Another consideration for cleaning your kitchen cabinets is their finish. Are they painted? Wood? Do they have glass windows or lamination? Each surface requires a slightly different approach. We’ll break it down for you.

  • Painted Cabinets: Nothing breathes warmth into your space more than painted cabinets, but they can also accentuate splatters and stains. Spot cleaning painted cabinets is as easy as mixing one part water with two parts baking soda. Dab a towel into the mixture and spot treat any imperfections, making sure to let the mixture sit a few minutes before wiping it clean with a towel. For greasy food splatters, dip a towel into some diluted ammonia and wipe until the stain is gone.

  • Wood Cabinets: Wood cabinets come in a variety of finishes and for that reason, it’s best to be conservative with your approach to spot cleaning them. We start with a mixture of 1 cup of water and 1 cup of vinegar. After spraying our cloth with this mixture, we wipe down the entirety of the cabinets, from top to bottom, inside and out. Pro Tip: Never oversaturate your towel when wiping your cabinets down or the wood will warp or bend. Also, make sure to wipe in the direction of the grain to avoid any scratches. Dry your cabinets using a microfiber cloth, making sure to buff out any lingering residue. Also, consider adding extra sealant over high-moisture areas, like above the stove or dishwasher.
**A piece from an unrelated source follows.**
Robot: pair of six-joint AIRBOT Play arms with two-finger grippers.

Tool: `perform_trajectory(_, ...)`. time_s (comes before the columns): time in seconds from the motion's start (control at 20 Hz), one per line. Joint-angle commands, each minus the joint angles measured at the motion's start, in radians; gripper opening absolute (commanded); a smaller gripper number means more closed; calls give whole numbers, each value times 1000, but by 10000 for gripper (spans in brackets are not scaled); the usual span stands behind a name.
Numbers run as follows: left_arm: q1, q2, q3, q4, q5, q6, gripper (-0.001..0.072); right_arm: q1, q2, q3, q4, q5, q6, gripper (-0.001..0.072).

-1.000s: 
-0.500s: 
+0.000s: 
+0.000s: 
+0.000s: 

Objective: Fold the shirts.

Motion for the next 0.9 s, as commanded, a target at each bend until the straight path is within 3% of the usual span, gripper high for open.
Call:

  • Laminate Cabinets: The easiest way to treat a laminate cabinet is with a Mr. Clean Magic Eraser. Using the same method to remove scuffs (as detailed above) just dampen the sponge with a little water, then squeeze it a few times to activate its cleaning foam. Gently wipe any residue away, rinse, and towel dry with a cloth. Alternatively, you can spot clean with diluted vinegar or even apply a paste of baking soda and water (one part water, two parts baking soda) to remove particularly stubborn residues.
  • Glass Cabinets: Just as with cleaning the mirrors and glass doors in your home, you can easily remove fingerprints and splatters on your glass cabinets. Making your own glass cleaner just requires combining either a ¼ cup of vinegar with 2 cups of water OR ½ teaspoon of highly concentrated dish soap like Dawn and 2 cups of water. Mix everything together in a spray bottle and spritz your glass cabinets generously, making sure to wipe clean both sides of the glass with a microfiber towel. Be sure to wipe again with a clean, wet rag to finish, removing any soapy residue.

To be sure, your kitchen cabinets play a huge role in your home. Not just because they hold all your precious flatware, plates, mugs, and gadgets, but because they’re a main visual focal point. Keeping them clean doesn’t have to be a big chore, especially if you stay on top of messes as they happen. But even if you don’t, you can make a Saturday of the whole cleaning thing. Surely that will earn you the right to blow off some steam Saturday night.